21 Mart 2011 Pazartesi

döngü ...

her haftaya başlarken farklı fikirler insanın kafasında olabilir bazı zamanlar. Hatta abartmadan söylüyorum; herkesin kafasında farkında olmasa bile vardır bişeyler. Habire bi "umutla" başlarsınız haftaya; sonra tak "cuma" olmuş. O aradaki günlere nolmuş kimse bilmez; bazen de aslında bilmek istemez. En kötüde bile keyifli olmayı bilenler yırtar bu durumlarda. Mesela en yakın örnek ben! :) ama kafaya takıp da diğer haftaya da bunu yansıtanların işi zordur ki yanlarında durulmaz bu tiplerin. Acaip kasarlar, sizi de bi anda kastırma moduna sokarlar. Feleğinizi şaşar, içten yanmalı motora dönersiniz. Hoş suçlu o değil; sizsinizdir. "Ey insanoğlu madem bu kadar etkileneceksin ne işin var öyle adamın yanında" der benim bilincim.

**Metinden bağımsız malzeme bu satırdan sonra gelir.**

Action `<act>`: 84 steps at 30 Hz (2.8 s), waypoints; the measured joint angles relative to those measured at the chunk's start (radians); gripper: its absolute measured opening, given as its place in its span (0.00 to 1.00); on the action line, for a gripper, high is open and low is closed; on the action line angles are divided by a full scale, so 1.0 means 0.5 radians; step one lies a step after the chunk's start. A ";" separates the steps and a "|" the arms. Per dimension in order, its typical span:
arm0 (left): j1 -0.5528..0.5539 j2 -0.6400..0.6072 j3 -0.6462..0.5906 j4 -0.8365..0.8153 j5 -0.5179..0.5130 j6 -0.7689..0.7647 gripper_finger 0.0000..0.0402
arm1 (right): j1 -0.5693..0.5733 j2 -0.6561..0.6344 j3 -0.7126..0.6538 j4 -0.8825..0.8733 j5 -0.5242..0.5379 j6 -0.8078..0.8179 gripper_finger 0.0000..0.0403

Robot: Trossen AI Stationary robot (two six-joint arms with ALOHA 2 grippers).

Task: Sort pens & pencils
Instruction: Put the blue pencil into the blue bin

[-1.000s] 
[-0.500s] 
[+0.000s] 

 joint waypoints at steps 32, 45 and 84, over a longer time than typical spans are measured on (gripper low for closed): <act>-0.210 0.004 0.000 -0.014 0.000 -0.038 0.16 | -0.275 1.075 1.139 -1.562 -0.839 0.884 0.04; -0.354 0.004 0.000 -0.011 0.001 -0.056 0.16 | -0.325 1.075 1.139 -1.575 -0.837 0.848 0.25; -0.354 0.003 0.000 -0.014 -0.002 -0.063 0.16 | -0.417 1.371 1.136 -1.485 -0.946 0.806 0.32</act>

Hoş bazen ben de kendime laf geçiremem o ayrı bi nokta! :)

Bu her hafta başlangıçları bir döngü gibidir. Yeni bir atılım yapmadığınız sürece döner durursunuz içinde bu çemberin. Habire keyifliyim dersiniz de o keyif de sıkar bi süre sonra. Bazen döngü değişir ama döngü işte en nihayetinde. 360 dönmeye mehil almış bir insanoğlu. Bi içince döner bünye, bi de kendini kandırmaya başlayınca.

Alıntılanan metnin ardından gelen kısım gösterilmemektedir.